### Assignment
Look through the material below. Return exactly the lines from the one with "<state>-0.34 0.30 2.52" through the one with "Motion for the", both included.

### Information shown
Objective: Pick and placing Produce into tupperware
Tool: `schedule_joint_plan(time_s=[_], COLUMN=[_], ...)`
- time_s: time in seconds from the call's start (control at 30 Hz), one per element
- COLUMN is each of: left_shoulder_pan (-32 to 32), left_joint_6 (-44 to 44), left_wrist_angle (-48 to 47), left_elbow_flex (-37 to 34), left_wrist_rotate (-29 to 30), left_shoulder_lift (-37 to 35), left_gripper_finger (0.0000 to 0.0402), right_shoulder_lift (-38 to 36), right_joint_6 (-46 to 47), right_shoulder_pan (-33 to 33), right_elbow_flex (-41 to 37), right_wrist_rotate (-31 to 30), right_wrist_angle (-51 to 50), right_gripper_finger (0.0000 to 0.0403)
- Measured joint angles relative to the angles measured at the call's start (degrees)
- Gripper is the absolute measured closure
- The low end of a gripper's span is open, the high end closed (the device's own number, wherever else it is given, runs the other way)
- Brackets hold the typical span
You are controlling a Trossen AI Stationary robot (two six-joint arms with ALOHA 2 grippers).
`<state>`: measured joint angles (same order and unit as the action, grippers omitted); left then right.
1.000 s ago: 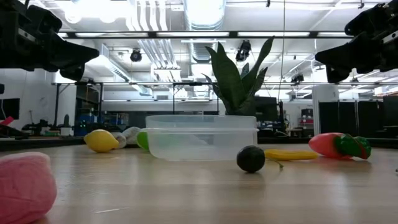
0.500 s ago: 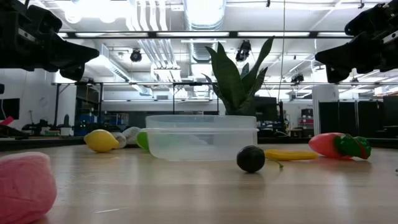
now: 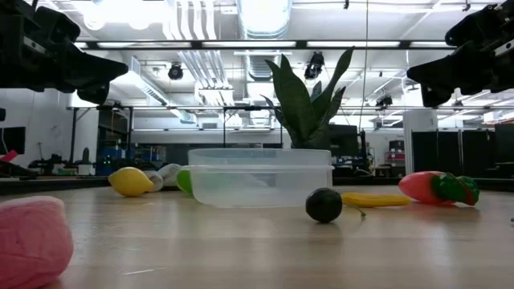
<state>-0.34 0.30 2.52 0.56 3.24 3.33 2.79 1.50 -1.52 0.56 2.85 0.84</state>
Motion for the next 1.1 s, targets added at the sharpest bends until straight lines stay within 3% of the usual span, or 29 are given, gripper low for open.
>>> schedule_joint_plan(time_s=[0.57,0.8,0.97,1.1], left_shoulder_pan=[0.0,0.0,0.0,0.0], left_joint_6=[0.0,0.0,0.0,0.1], left_wrist_angle=[0.0,1.0,1.7,1.9], left_elbow_flex=[0.0,0.0,0.0,0.0], left_wrist_rotate=[0.0,0.3,0.3,0.4], left_shoulder_lift=[-0.1,-0.1,-0.1,-0.1], left_gripper_finger=[0.0402,0.0402,0.0402,0.0402], right_shoulder_lift=[0.0,-0.1,0.0,0.0], right_joint_6=[0.1,8.0,6.4,10.3], right_shoulder_pan=[0.0,0.0,0.0,0.2], right_elbow_flex=[0.0,0.0,0.0,0.0], right_wrist_rotate=[0.0,0.0,0.0,2.4], right_wrist_angle=[0.1,3.2,4.6,7.9], right_gripper_finger=[0.0394,0.0394,0.0394,0.0369])
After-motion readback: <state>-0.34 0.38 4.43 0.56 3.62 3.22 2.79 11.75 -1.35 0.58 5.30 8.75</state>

### Answer box
<state>-0.34 0.30 2.52 0.56 3.24 3.33 2.79 1.50 -1.52 0.56 2.85 0.84</state>
Motion for the next 1.1 s, targets added at the sharpest bends until straight lines stay within 3% of the usual span, or 29 are given, gripper low for open.

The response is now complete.